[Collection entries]

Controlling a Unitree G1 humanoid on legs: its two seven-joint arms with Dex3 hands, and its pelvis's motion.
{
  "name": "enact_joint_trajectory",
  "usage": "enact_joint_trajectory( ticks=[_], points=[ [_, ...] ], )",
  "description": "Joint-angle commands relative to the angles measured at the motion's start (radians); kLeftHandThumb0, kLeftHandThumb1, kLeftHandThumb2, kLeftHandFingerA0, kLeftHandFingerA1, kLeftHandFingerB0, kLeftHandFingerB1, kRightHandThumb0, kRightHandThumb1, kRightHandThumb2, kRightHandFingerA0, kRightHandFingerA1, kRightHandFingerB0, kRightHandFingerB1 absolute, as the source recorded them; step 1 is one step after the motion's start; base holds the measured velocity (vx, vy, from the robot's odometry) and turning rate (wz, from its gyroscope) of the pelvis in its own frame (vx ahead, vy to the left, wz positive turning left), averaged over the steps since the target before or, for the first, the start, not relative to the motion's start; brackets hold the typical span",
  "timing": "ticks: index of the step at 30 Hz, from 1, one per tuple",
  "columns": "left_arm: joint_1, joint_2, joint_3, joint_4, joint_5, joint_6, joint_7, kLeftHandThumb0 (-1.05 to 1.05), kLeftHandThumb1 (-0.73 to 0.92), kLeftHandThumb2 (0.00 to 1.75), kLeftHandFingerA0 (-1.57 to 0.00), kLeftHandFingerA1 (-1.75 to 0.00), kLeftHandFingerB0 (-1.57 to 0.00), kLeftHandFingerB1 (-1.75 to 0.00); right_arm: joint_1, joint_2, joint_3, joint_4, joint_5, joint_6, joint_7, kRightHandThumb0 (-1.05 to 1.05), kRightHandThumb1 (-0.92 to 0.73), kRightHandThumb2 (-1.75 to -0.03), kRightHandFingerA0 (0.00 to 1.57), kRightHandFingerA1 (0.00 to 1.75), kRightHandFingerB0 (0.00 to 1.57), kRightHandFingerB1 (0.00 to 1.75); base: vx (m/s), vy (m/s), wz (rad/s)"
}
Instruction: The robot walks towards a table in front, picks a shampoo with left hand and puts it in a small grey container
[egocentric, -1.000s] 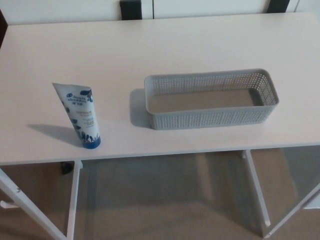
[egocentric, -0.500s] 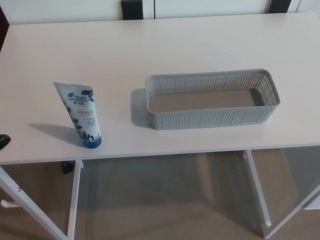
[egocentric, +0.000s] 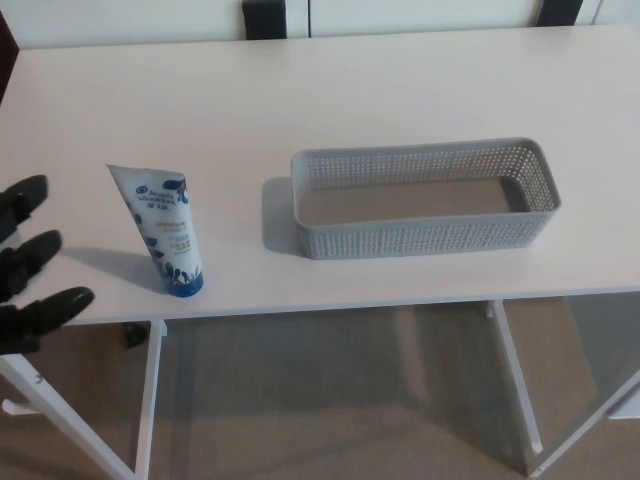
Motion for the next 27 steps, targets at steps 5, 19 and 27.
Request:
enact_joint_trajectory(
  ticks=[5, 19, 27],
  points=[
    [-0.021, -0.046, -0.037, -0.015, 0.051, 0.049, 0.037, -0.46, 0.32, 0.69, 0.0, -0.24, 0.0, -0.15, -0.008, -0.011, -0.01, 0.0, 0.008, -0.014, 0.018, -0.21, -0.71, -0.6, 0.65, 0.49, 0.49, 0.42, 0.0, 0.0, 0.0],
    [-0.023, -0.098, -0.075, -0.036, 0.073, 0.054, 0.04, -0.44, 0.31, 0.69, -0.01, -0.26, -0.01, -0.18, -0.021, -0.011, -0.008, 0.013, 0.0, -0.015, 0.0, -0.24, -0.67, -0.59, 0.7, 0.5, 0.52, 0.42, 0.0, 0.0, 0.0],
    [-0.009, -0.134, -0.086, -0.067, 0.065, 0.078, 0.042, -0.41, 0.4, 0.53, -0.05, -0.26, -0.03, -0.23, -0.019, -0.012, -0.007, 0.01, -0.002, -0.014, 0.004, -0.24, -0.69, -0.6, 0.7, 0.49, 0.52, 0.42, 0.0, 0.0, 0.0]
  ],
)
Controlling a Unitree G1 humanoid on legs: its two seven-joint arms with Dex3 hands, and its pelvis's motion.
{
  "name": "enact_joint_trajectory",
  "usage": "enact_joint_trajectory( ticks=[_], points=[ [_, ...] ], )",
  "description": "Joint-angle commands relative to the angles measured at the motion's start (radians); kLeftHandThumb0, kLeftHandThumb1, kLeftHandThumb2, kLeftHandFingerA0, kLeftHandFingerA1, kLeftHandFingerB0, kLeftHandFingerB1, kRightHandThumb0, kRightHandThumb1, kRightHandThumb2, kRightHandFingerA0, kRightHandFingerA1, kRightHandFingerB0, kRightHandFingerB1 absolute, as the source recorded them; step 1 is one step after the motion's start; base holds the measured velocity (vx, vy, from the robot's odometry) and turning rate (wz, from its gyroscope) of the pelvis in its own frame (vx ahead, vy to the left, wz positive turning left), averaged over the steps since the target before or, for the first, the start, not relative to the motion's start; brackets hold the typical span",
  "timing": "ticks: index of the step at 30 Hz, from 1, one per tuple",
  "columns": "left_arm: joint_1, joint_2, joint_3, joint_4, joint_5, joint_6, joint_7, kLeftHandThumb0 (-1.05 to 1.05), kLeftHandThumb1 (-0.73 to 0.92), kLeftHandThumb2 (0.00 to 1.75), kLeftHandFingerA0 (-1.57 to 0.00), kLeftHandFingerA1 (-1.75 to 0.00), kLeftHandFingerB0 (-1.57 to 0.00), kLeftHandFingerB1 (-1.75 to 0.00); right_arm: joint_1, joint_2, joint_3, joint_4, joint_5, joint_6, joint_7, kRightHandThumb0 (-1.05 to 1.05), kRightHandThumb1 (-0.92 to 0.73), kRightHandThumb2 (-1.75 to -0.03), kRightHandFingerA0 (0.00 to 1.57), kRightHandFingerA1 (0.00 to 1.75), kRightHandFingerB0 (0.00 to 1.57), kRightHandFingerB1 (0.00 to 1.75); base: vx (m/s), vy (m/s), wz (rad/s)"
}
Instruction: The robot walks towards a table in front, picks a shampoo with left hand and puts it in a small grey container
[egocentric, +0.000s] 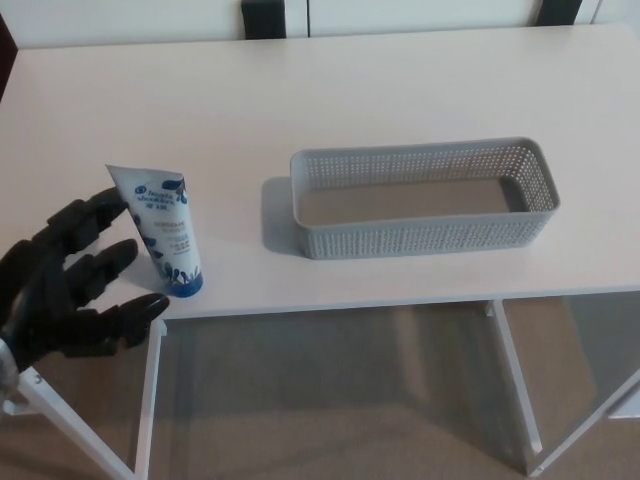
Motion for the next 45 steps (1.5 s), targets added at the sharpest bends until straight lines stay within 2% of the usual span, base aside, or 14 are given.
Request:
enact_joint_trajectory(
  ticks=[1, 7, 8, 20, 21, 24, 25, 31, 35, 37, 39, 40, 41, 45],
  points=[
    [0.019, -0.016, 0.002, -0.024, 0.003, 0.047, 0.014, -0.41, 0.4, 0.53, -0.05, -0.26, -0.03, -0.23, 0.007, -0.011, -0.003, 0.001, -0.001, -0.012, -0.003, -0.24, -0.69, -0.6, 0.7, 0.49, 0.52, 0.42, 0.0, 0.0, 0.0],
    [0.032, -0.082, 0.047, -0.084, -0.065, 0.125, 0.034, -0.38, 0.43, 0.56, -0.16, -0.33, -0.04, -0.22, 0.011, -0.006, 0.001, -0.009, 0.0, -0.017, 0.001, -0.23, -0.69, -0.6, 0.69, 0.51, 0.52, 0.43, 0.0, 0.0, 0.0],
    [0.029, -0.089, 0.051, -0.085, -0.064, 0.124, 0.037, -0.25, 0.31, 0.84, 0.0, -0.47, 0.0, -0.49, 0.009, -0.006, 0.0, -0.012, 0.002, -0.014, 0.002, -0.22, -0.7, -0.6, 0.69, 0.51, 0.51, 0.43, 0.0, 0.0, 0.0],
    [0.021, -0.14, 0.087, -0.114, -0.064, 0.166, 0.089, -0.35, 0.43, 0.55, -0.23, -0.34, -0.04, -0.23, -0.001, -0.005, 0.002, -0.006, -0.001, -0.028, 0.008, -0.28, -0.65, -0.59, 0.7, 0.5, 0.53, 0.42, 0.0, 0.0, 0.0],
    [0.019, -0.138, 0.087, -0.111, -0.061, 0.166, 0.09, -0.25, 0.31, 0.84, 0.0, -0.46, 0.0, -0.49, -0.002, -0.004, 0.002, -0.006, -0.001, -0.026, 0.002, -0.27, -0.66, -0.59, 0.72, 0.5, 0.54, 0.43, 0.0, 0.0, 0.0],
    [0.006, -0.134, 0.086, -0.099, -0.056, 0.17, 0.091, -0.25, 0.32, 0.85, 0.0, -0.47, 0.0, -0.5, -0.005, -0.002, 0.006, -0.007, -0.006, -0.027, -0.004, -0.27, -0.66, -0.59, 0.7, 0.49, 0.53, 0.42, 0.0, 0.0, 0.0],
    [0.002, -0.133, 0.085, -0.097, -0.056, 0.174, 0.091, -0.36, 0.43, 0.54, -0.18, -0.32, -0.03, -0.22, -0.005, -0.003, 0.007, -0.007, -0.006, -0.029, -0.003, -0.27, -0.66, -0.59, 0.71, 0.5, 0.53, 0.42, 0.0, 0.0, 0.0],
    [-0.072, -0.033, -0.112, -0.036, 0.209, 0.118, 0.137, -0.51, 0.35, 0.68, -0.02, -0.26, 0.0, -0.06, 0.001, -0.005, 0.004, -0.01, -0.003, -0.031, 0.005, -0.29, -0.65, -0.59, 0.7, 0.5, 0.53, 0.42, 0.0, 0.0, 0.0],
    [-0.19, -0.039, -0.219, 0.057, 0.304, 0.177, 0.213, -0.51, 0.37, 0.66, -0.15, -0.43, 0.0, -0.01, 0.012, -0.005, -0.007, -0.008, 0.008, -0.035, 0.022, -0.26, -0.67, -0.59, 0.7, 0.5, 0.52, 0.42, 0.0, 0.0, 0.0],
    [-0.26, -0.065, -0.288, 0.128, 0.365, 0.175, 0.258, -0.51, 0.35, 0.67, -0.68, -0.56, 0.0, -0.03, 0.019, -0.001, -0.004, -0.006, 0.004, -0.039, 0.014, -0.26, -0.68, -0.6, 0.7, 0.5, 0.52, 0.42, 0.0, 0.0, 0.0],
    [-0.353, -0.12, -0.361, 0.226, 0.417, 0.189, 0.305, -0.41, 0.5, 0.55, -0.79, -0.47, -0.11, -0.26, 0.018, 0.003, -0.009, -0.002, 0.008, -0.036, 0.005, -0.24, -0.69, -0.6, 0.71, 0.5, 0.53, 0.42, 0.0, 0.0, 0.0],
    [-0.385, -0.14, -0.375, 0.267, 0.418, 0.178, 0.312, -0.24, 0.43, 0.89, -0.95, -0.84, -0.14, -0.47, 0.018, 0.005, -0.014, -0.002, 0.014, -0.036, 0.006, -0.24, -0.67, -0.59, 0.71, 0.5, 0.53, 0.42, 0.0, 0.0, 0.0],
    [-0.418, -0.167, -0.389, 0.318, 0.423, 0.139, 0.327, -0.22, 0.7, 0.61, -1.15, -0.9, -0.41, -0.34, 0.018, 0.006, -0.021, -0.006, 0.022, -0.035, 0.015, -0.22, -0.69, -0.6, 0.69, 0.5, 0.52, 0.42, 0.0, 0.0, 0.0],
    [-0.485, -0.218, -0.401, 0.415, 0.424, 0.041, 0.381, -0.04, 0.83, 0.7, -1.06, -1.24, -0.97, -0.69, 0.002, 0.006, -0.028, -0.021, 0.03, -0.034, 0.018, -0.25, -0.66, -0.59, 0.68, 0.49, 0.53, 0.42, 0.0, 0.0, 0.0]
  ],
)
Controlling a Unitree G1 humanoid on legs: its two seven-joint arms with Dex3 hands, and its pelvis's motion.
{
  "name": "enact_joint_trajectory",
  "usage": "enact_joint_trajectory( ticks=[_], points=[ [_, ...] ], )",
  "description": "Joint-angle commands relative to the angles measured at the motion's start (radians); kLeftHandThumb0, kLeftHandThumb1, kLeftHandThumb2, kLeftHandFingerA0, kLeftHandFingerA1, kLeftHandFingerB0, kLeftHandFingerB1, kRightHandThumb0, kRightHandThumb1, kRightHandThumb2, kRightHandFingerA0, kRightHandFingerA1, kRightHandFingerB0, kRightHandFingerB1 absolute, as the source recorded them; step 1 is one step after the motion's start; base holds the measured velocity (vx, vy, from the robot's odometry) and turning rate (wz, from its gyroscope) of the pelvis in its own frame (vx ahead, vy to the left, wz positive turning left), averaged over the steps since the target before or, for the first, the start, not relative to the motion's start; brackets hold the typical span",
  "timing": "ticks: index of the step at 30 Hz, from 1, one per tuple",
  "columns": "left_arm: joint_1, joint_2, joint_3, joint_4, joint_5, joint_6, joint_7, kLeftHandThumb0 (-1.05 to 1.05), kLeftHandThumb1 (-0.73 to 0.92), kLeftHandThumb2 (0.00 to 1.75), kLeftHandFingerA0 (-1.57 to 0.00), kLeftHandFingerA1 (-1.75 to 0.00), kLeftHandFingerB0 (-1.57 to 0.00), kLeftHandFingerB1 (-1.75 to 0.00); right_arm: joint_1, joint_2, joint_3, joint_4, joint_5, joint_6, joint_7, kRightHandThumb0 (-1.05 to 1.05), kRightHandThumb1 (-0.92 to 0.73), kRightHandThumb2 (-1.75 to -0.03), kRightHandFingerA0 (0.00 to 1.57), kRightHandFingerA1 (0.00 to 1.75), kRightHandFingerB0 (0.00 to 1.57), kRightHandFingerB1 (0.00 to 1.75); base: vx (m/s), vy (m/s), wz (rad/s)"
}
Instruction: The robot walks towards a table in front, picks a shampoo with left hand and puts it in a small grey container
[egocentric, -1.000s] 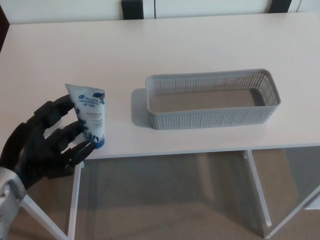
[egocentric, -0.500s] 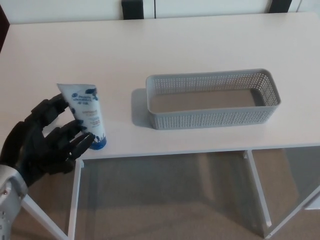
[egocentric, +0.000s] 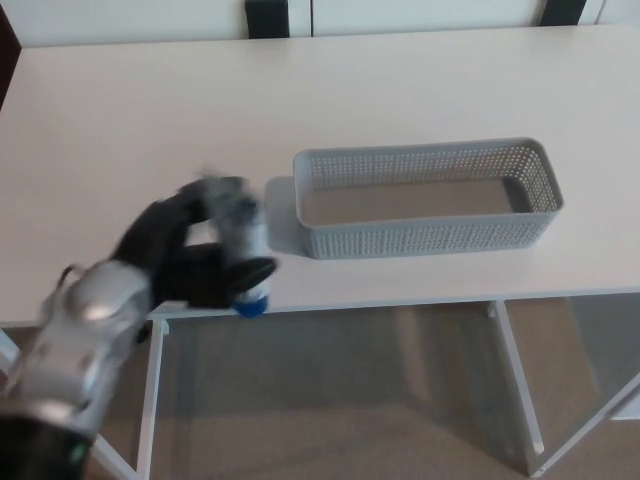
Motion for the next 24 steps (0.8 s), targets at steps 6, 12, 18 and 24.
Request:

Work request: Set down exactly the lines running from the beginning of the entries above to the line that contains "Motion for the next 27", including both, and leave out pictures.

Output for this task:
Controlling a Unitree G1 humanoid on legs: its two seven-joint arms with Dex3 hands, and its pelvis's motion.
{
  "name": "enact_joint_trajectory",
  "usage": "enact_joint_trajectory( ticks=[_], points=[ [_, ...] ], )",
  "description": "Joint-angle commands relative to the angles measured at the motion's start (radians); kLeftHandThumb0, kLeftHandThumb1, kLeftHandThumb2, kLeftHandFingerA0, kLeftHandFingerA1, kLeftHandFingerB0, kLeftHandFingerB1, kRightHandThumb0, kRightHandThumb1, kRightHandThumb2, kRightHandFingerA0, kRightHandFingerA1, kRightHandFingerB0, kRightHandFingerB1 absolute, as the source recorded them; step 1 is one step after the motion's start; base holds the measured velocity (vx, vy, from the robot's odometry) and turning rate (wz, from its gyroscope) of the pelvis in its own frame (vx ahead, vy to the left, wz positive turning left), averaged over the steps since the target before or, for the first, the start, not relative to the motion's start; brackets hold the typical span",
  "timing": "ticks: index of the step at 30 Hz, from 1, one per tuple",
  "columns": "left_arm: joint_1, joint_2, joint_3, joint_4, joint_5, joint_6, joint_7, kLeftHandThumb0 (-1.05 to 1.05), kLeftHandThumb1 (-0.73 to 0.92), kLeftHandThumb2 (0.00 to 1.75), kLeftHandFingerA0 (-1.57 to 0.00), kLeftHandFingerA1 (-1.75 to 0.00), kLeftHandFingerB0 (-1.57 to 0.00), kLeftHandFingerB1 (-1.75 to 0.00); right_arm: joint_1, joint_2, joint_3, joint_4, joint_5, joint_6, joint_7, kRightHandThumb0 (-1.05 to 1.05), kRightHandThumb1 (-0.92 to 0.73), kRightHandThumb2 (-1.75 to -0.03), kRightHandFingerA0 (0.00 to 1.57), kRightHandFingerA1 (0.00 to 1.75), kRightHandFingerB0 (0.00 to 1.57), kRightHandFingerB1 (0.00 to 1.75); base: vx (m/s), vy (m/s), wz (rad/s)"
}
Instruction: The robot walks towards a table in front, picks a shampoo with left hand and puts it in a small grey container
[egocentric, -1.000s] 
[egocentric, -0.500s] 
[egocentric, +0.000s] 
Motion for the next 27 steps, targets at steps 5, 19 and 27.

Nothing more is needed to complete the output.